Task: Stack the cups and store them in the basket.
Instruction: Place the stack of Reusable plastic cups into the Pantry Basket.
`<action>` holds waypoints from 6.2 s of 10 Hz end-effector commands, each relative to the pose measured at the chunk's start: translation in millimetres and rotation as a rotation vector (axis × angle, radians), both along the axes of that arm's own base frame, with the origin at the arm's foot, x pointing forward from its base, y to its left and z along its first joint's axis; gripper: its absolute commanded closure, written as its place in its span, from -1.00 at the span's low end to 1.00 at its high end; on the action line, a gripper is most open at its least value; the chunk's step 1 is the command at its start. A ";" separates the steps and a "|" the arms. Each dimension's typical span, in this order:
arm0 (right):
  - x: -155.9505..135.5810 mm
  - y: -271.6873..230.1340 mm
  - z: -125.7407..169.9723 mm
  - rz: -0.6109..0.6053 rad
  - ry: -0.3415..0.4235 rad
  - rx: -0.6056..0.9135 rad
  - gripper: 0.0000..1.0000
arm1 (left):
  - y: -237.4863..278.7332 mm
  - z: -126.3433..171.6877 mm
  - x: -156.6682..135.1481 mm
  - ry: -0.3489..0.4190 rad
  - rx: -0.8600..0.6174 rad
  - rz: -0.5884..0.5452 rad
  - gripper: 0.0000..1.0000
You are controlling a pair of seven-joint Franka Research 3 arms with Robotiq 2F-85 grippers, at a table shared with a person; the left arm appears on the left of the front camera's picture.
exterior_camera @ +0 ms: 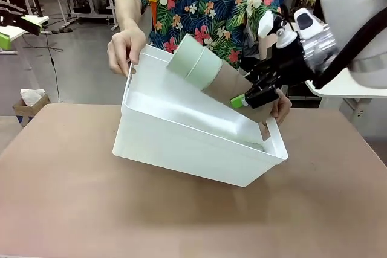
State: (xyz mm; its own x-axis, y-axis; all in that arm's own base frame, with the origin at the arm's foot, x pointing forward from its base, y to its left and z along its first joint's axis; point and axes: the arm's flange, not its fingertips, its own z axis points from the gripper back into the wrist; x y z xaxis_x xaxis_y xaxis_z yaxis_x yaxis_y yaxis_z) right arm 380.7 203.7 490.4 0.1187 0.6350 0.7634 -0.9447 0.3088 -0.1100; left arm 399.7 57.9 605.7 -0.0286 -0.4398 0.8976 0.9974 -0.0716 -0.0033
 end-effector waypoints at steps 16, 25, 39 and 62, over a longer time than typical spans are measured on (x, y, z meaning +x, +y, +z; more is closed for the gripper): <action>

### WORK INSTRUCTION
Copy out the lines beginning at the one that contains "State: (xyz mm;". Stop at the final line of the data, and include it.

### COMPLETED TASK
State: (xyz mm; its own x-axis, y-axis; all in that arm's own base frame, with the origin at the arm's foot, x pointing forward from its base, y to its left and z along its first joint's axis; point and axes: the arm's flange, not its fingertips, its own z axis points from the gripper back into the wrist; x y z xaxis_x xaxis_y xaxis_z yaxis_x yaxis_y yaxis_z) right arm 380.7 203.7 490.4 0.1187 0.6350 0.7634 -0.9447 0.3088 -0.1100; left arm 399.7 57.9 605.7 -0.0286 -0.4398 0.8976 0.9974 -0.0716 -0.0033
 end-effector waypoints at steps 16, 25, 39 and 62, over a longer time than typical spans are measured on (x, y, z meaning +x, +y, +z; more is closed for the gripper): <action>

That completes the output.